In light of these global trends, ureteric calculi represent a clinically significant subset of stone disease. As the leading cause of acute renal colic, ureteric stones typically present symptomatically and almost always require hospital-based evaluation [8]. Unlike asymptomatic intrarenal stones, which are inconsistently captured in administrative datasets, ureteric calculus admissions serve as a robust indicator of the symptomatic stone burden at a population level [9].
Although international studies from the United Kingdom [10,11], the United States, and Canada [12,13] have examined long-term trends in ureteric stone management, contemporary Australian literature remains limited. Previous Australian studies have been limited by reliance on private sector data, outdated reporting periods, or lack of population-adjusted analysis [6,9]. Internationally, several reports describe procedural rates rising faster than incidence, driven by improved imaging utilization and expanding endoscopic capability [10-12].

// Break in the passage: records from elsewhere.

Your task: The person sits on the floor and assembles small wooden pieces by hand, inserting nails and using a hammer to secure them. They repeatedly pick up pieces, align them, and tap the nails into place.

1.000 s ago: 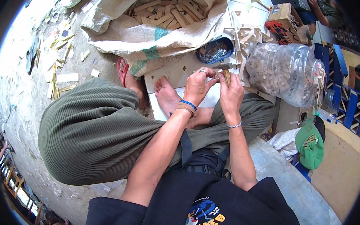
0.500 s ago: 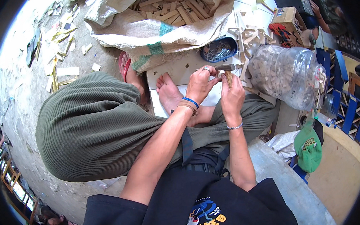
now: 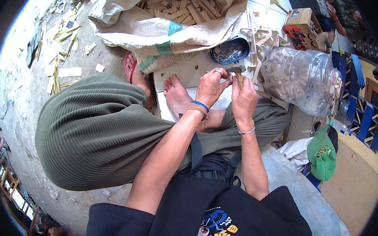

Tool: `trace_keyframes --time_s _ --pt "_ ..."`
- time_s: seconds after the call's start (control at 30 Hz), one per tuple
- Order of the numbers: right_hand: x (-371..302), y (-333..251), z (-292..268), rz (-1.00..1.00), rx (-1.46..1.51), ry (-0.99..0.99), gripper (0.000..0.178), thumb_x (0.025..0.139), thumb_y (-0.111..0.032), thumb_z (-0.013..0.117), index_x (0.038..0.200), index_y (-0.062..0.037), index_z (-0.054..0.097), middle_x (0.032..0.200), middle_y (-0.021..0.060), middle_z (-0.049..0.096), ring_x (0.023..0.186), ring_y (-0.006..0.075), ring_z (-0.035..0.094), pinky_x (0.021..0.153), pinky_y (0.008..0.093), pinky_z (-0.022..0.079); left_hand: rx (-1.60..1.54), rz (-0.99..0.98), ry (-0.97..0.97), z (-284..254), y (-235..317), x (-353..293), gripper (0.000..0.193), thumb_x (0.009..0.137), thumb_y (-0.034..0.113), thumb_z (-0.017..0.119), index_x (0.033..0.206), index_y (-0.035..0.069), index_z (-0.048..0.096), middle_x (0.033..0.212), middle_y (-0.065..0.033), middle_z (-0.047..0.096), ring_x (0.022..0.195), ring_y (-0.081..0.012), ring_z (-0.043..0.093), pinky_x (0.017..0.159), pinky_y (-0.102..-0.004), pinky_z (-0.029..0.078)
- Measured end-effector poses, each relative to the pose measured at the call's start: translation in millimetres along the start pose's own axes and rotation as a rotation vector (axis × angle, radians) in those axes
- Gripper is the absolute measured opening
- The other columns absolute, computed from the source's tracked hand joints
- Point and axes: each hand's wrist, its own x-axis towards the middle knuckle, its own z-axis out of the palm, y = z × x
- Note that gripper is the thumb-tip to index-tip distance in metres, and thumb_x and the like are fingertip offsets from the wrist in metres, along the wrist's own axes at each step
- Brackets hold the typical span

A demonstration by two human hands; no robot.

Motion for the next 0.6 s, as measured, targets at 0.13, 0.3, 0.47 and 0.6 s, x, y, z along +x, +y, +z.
trace_keyframes --time_s 0.13,0.3,0.47,0.6 --pt "-2.3 -1.5 4.4 -0.131 -0.133 0.041 0.021 0.101 -0.019 0.068 0.115 -0.0049 0.063 0.104 0.0158 0.068 0.086 0.0404 0.072 0.070 0.0497 0.057 0.017 -0.011 0.026 2.2 1.1 -0.8 0.021 0.083 0.007 0.082 0.099 0.001 0.070 0.098 -0.0149 0.076 0.093 -0.0330 0.075 0.082 -0.0405 0.059" --pt "-2.1 2.0 5.3 -0.157 -0.119 -0.007 0.023 0.101 -0.016 0.067 0.120 -0.0037 0.062 0.104 0.0181 0.069 0.088 0.0433 0.070 0.070 0.0512 0.056 0.037 0.008 0.044 2.3 2.1 -0.8 0.020 0.083 0.006 0.082 0.098 0.002 0.071 0.098 -0.0147 0.076 0.092 -0.0331 0.075 0.082 -0.0403 0.059" --pt "-0.4 8.6 6.0 -0.218 -0.146 -0.016 0.020 0.102 -0.015 0.066 0.117 -0.0033 0.061 0.103 0.0168 0.068 0.084 0.0423 0.070 0.066 0.0496 0.056 0.035 -0.028 0.046 4.8 1.4 0.6 0.019 0.082 0.006 0.082 0.097 0.001 0.071 0.097 -0.0149 0.077 0.092 -0.0319 0.076 0.081 -0.0397 0.060" --pt "-0.2 10.3 4.8 -0.220 -0.123 -0.010 0.018 0.101 -0.014 0.066 0.115 -0.0031 0.062 0.102 0.0167 0.069 0.085 0.0414 0.071 0.066 0.0484 0.056 0.046 -0.002 0.050 4.3 2.0 1.0 0.019 0.083 0.008 0.082 0.097 0.001 0.071 0.096 -0.0152 0.077 0.092 -0.0327 0.076 0.082 -0.0404 0.059"
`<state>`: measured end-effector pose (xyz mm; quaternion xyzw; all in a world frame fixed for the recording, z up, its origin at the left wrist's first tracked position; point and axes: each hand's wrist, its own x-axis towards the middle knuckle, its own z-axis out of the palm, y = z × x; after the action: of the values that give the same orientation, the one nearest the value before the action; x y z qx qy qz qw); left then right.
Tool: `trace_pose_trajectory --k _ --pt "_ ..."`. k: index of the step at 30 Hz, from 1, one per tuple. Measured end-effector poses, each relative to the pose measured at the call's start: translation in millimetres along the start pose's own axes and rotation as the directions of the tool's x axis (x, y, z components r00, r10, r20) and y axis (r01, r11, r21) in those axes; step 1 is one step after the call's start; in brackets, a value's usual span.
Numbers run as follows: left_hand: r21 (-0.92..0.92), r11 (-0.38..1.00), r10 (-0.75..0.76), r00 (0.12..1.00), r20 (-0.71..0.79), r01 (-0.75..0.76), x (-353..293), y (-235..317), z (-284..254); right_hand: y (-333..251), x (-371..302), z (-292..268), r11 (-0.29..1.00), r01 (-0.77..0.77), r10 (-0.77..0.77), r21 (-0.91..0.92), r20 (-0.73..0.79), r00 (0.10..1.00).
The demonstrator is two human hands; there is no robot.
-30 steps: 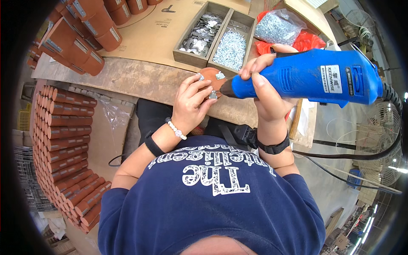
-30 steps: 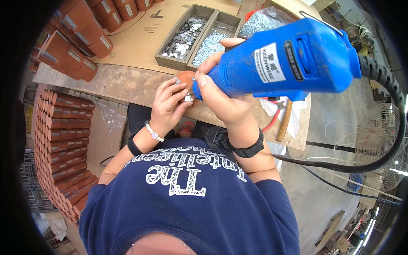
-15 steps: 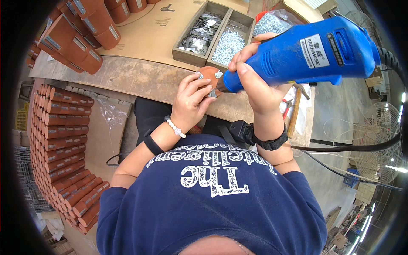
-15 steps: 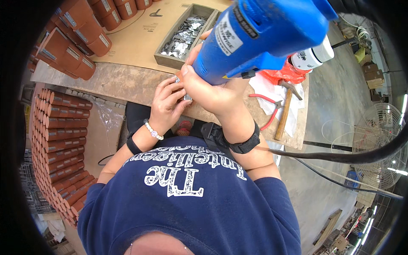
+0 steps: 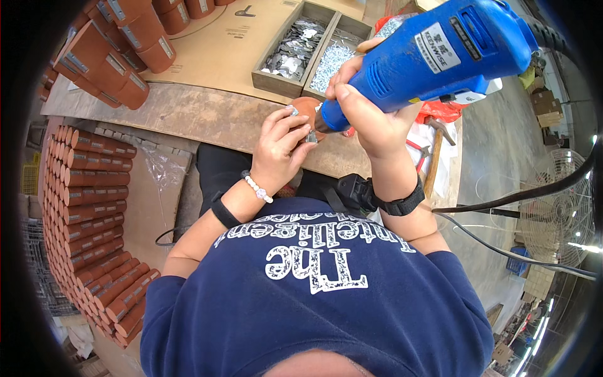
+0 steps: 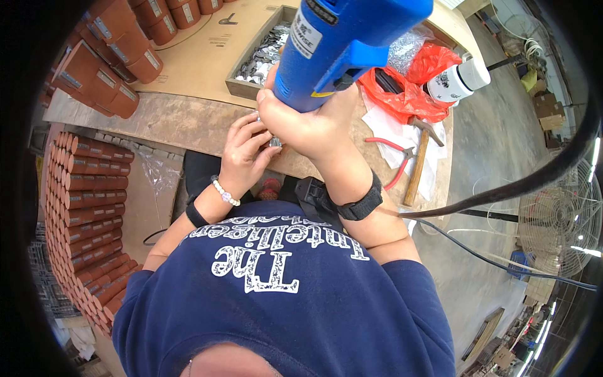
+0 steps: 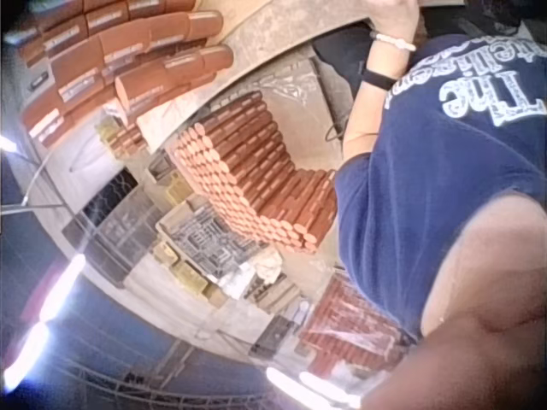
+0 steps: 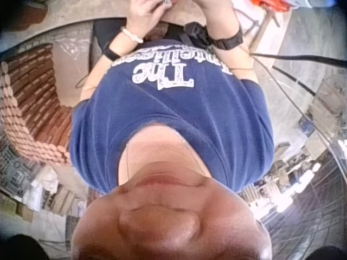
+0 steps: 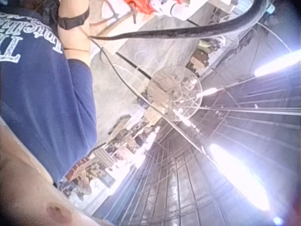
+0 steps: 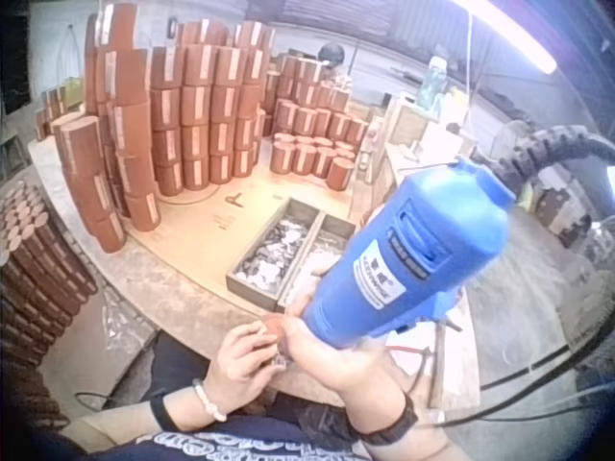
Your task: The person is assembling metal components onto brown cylindrical furniture parts using an electric screwdriver and a hammer.
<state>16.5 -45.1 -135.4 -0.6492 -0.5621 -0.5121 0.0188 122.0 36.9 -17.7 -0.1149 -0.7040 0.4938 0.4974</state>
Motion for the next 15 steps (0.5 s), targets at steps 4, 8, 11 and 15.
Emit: trace_pose_trajectory --k 4,8,11,15 --pt "-0.005 1.000 0.004 1.000 -0.007 -0.005 0.4 -1.0 0.1 4.5 0.6 -1.3 1.000 0.023 -0.023 -0.020 -0.001 1.000" --pt "-0.018 1.000 0.016 1.000 -0.002 -0.016 0.3 -1.1 0.9 5.8 0.4 -2.6 0.999 0.007 -0.006 0.040 -0.033 0.999" --pt "-0.018 1.000 0.006 1.000 0.003 -0.006 0.3 -0.3 0.8 9.8 -1.4 -4.9 0.998 0.014 -0.011 0.058 -0.062 0.998" --pt "0.005 1.000 0.009 1.000 0.005 -0.009 0.3 0.3 0.1 9.6 -2.9 -6.6 0.997 0.013 -0.007 0.070 -0.081 0.997"
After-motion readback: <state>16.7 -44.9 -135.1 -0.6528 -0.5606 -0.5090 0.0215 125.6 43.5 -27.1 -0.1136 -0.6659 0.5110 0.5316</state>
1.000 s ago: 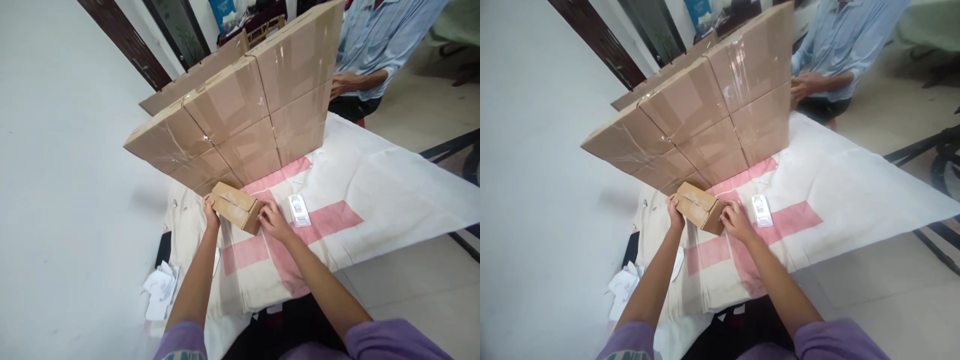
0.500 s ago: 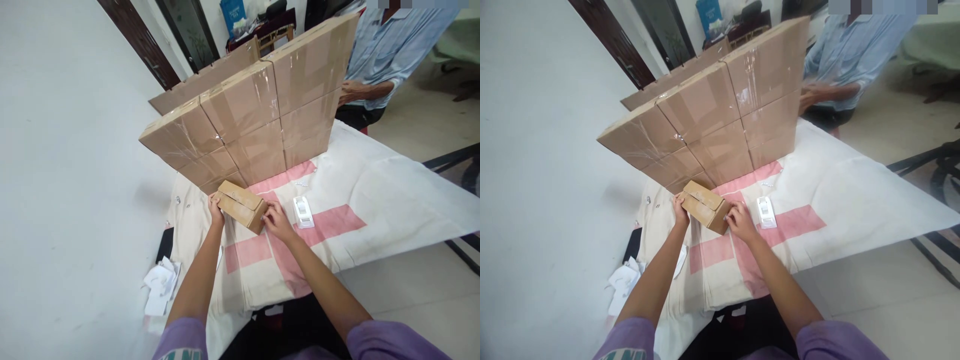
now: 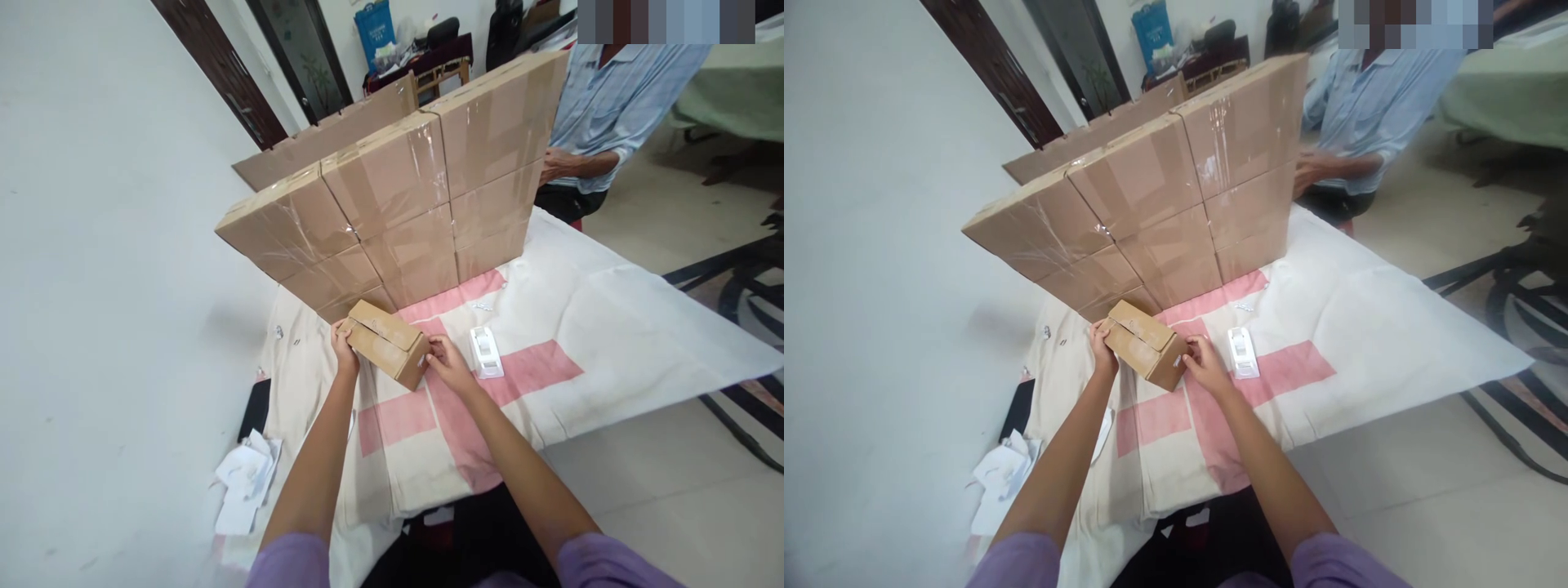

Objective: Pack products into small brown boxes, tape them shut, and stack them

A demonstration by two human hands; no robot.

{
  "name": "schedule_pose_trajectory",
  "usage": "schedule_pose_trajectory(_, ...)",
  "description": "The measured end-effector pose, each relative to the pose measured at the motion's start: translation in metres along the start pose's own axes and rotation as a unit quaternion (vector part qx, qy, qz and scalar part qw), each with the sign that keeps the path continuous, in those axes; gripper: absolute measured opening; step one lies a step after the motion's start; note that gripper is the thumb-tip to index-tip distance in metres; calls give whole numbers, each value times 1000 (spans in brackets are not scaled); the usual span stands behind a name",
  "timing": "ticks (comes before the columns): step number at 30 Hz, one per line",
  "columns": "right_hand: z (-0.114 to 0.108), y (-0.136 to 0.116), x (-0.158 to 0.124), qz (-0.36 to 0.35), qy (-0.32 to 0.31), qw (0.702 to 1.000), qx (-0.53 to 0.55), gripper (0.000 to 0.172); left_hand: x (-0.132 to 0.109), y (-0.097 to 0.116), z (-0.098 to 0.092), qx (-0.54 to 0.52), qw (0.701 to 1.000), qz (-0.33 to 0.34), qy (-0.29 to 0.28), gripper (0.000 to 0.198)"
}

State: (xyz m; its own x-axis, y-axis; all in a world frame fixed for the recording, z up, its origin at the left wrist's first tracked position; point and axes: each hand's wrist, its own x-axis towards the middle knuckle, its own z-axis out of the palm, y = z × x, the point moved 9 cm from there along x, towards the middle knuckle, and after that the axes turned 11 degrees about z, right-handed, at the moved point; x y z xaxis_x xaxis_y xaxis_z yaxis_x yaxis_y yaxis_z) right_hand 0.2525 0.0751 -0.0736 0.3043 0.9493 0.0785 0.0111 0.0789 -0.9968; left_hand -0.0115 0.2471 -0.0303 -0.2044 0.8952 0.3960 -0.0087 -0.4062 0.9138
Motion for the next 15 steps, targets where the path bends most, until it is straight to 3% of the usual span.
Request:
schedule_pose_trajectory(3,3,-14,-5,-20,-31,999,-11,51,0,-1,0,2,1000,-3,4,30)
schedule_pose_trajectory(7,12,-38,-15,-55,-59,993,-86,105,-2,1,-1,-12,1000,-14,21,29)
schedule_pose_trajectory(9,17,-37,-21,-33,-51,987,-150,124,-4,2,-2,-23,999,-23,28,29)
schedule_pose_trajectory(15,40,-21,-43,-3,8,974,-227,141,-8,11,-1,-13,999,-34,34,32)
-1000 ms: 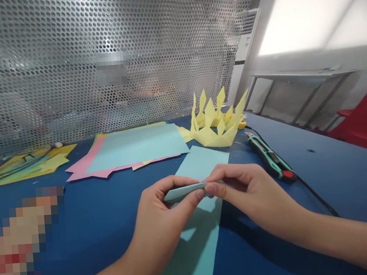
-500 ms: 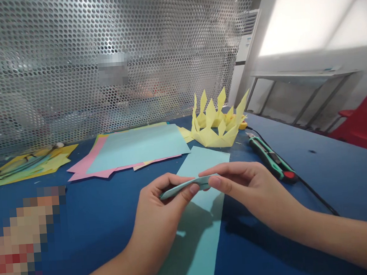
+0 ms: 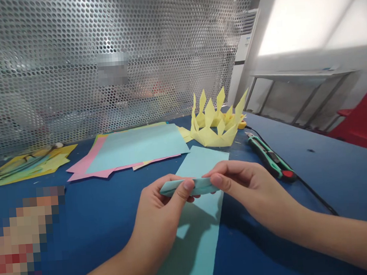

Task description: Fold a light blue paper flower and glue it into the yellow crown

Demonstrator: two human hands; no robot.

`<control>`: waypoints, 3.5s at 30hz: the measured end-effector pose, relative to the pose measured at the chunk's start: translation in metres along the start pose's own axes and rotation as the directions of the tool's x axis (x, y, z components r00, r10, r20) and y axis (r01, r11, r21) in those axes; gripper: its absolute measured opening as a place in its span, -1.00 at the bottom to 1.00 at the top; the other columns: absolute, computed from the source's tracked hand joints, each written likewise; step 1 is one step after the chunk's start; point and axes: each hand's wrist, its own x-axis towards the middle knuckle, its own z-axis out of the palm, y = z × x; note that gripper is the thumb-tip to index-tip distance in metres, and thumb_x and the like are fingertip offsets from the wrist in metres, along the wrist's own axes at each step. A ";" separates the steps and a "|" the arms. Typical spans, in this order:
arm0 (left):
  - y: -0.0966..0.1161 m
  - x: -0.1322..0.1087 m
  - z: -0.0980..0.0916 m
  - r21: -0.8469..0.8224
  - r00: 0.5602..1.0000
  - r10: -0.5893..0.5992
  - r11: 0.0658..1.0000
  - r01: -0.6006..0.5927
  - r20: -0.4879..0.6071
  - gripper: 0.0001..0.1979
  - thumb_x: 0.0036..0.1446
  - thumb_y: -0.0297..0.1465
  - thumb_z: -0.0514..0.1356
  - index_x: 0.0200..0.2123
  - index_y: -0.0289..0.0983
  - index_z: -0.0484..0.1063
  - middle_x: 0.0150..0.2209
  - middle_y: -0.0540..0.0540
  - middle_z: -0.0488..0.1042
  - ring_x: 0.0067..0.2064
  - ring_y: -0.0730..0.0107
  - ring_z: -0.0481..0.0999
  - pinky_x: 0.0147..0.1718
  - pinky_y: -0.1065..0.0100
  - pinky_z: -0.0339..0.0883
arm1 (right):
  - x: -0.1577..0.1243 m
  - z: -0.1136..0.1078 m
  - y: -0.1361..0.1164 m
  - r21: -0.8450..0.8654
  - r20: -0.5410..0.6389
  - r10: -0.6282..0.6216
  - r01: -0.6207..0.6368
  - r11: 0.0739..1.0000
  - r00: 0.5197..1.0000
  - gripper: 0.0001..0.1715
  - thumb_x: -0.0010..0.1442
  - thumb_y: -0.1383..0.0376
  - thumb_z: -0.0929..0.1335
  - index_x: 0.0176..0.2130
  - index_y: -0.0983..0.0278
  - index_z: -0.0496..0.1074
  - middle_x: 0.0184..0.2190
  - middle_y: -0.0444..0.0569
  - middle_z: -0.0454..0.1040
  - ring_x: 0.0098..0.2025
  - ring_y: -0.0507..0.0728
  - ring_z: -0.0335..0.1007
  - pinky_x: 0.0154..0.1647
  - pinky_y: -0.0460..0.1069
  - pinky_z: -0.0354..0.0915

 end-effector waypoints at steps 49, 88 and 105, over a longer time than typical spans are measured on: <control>-0.001 0.003 0.003 -0.200 0.998 -0.057 0.978 0.061 0.027 -0.74 0.08 -0.35 0.33 -0.19 -0.20 0.36 -0.51 0.13 0.56 -0.43 0.57 0.52 -0.39 0.58 0.34 | 0.002 0.001 0.001 0.037 0.098 0.168 -0.172 0.984 0.981 -0.76 0.15 0.21 0.35 -0.16 0.25 0.38 -0.55 -0.23 0.24 -0.50 -0.01 0.12 -0.47 -0.09 0.11; -0.005 0.002 0.005 -0.294 0.959 0.066 0.956 0.019 0.276 -0.87 0.26 -0.48 0.12 -0.20 -0.10 0.33 -0.39 0.14 0.42 -0.35 0.60 0.39 -0.29 0.57 0.30 | -0.003 -0.003 0.010 -0.043 0.256 -0.170 0.187 0.981 0.952 -0.85 0.27 0.36 0.30 -0.19 0.12 0.23 -0.29 -0.19 0.16 -0.35 -0.03 0.20 -0.35 -0.10 0.25; -0.006 -0.007 0.003 -0.118 0.955 0.184 0.980 -0.160 0.232 -0.84 0.29 -0.46 0.07 -0.24 -0.01 0.29 -0.35 0.14 0.34 -0.31 0.51 0.31 -0.29 0.47 0.22 | -0.007 0.000 -0.001 -0.129 0.175 -0.304 0.327 0.936 0.937 -0.79 0.10 0.49 0.29 -0.32 0.18 0.23 -0.28 -0.13 0.24 -0.30 0.01 0.26 -0.41 -0.15 0.33</control>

To address the lack of contemporary Australian data, we conducted a comprehensive 19-year national analysis of ureteric calculus admissions and interventions. By evaluating trends in incidence, management, demographics, and sector-specific utilization across publicly available national databases, this study provides the most detailed assessment to date of ureteric calculi in Australia. The findings may inform clinical practice, service planning, and the development of endourological capacity in Australia and comparable health systems.
Materials and methods
This retrospective population-based study examined national trends in ureteric calculus admissions and interventions in Australia between the 2000-2001 and 2018-2019 financial years. The Study setting comprised all public and private hospitals nationwide. Three publicly available Australian Government datasets were used to capture case numbers and procedural activity: population data from the Australian Bureau of Statistics (ABS) [14], hospital admissions and procedure activity from the Australian Institute of Health and Welfare (AIHW) [15], and privately billed procedural claims from the Medicare Benefits Schedule (MBS) [16]. Together, these datasets capture the vast majority of symptomatic ureteric calculus presentations and interventions performed nationally.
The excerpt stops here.